Allscripts shares are down 17 percent in the past year and have dropped 44 percent in the past five years. The company’s market value is $2.16 billion.

Netsmart contributed $38 million in revenue for the quarter. Allscripts and a private equity firm acquired the behavioral EHR vendor in April 2016 for $950 million and merged it with the homecare software business of Allscripts with the expectation of generating $250 million in annual revenue and $60 million in annual profit, although the Allscripts ownership stake was not specified. Netsmart acquired LTPAC EHR vendor HealthMEDX on October 27, 2016 for $36.3 million in cash.

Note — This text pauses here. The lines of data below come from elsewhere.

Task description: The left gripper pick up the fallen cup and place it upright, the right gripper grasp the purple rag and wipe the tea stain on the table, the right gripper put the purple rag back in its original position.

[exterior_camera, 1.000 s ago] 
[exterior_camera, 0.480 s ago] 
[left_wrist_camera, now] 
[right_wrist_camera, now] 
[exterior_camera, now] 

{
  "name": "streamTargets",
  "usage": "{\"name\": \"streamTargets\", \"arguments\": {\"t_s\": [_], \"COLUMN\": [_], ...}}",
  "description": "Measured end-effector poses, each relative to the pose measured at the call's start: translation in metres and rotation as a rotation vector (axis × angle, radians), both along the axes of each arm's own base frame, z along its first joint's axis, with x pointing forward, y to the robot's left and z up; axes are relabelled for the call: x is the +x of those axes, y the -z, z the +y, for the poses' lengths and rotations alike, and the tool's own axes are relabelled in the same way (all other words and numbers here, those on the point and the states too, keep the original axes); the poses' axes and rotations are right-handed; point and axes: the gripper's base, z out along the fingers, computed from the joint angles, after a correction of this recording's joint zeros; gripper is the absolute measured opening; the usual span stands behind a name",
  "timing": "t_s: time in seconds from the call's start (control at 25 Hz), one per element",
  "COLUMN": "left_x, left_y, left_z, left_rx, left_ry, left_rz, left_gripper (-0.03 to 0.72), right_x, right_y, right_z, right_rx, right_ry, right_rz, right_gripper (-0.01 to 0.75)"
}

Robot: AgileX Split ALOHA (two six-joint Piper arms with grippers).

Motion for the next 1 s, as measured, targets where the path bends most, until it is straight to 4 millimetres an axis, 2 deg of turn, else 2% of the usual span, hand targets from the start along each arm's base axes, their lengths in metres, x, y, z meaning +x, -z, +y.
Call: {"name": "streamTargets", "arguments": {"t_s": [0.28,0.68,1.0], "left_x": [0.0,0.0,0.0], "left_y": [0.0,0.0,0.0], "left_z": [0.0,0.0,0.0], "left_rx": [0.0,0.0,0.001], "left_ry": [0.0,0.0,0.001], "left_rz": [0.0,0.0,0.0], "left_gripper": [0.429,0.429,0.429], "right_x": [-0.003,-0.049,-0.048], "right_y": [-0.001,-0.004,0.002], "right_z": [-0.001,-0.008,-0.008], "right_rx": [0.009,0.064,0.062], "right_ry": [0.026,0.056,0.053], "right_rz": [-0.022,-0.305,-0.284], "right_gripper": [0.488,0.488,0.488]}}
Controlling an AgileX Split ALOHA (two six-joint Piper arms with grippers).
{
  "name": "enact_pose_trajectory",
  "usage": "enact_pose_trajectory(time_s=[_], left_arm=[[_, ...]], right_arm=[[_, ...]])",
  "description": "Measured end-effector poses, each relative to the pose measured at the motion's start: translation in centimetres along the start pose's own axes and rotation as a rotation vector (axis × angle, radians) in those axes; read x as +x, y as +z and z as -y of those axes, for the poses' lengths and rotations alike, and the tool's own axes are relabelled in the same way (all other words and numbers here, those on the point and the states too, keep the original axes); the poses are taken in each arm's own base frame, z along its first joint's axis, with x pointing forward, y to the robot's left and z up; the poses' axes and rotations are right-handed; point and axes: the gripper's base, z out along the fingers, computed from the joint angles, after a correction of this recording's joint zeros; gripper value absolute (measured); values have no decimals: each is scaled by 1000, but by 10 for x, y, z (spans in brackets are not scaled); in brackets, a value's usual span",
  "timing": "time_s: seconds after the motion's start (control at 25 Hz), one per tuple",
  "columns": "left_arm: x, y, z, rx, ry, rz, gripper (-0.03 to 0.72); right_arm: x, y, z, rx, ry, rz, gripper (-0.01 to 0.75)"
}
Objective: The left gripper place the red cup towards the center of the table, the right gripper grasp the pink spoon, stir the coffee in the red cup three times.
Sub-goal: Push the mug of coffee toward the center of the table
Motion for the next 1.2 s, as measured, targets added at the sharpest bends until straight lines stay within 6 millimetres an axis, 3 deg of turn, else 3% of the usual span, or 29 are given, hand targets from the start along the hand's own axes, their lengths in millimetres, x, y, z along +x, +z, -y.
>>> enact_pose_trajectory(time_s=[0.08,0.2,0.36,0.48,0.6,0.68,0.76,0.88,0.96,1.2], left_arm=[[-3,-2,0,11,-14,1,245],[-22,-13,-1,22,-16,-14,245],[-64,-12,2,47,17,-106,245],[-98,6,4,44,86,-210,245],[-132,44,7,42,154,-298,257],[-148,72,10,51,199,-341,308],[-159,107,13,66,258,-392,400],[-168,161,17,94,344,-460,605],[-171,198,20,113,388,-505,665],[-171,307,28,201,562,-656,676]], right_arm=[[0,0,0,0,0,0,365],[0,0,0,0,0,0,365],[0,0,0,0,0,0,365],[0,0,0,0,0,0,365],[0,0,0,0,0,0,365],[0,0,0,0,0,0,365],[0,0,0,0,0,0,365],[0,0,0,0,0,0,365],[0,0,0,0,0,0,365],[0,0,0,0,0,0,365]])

Allscripts competitor Cerner also posted disappointing results this week.


Reader Comments

image

From JB:Re: data blocking. A Politico piece claims Epic and EClinicalWorks are impeding the sharing of data with public and specialty registries. It’s surprising that EMR suppliers aren’t going full-tilt toward open practices given regulatory pressures and pending VA procurement.” Epic says it has a problem with the for-profit companies behind medical association registries that also sell analytics software and apparently patient data. Epic and Practice Fusion say they will submit CCDs, but registry companies complain that CCDs don’t include all the information they need and a fully automated process would require EHR vendor customization. As is always the case, the patient is excluded from the vendor-vendor bickering even though the data in question (although not necessarily the benefit from its use) is theirs. The largely overlooked open.epic.com lists the public health registries to which Epic offers standard integration. There’s also the question of whether specific EHR vendors don’t allow submission of data at all (which is apparently sometimes true in Epic’s case) or simply charge EHR users extra to do so (like EClinicalWorks). Epic is the crown jewel since its refusal to participate means that large academic and government projects (including the FDA’s planned medical device monitoring program) are missing the information of the largest health systems. A point to note: correctly or not, I’ve never seen Cerner mentioned even once as a problem – it’s nearly always Epic and EClinicalWorks that come up, such as in the AMA’s proposed policies to be discussed in its upcoming meeting that call out those vendors specifically (see above).

image

From David Watson: “Re: Memorial Health System in southeastern Ohio. We have deployed Meditech 6.15, including ambulatory, of which we are Meditech’s largest client. Physicians and staff alike have joined together with a small army of technology folks committing hundreds of hours to design, build, test, and validate a comprehensive solution. We appreciate their dedication to delivering a system that enhances MHS’s ability to provide exceptional patient care.” Congratulations to MHS and David, who joined the system in July after coming over from Duke.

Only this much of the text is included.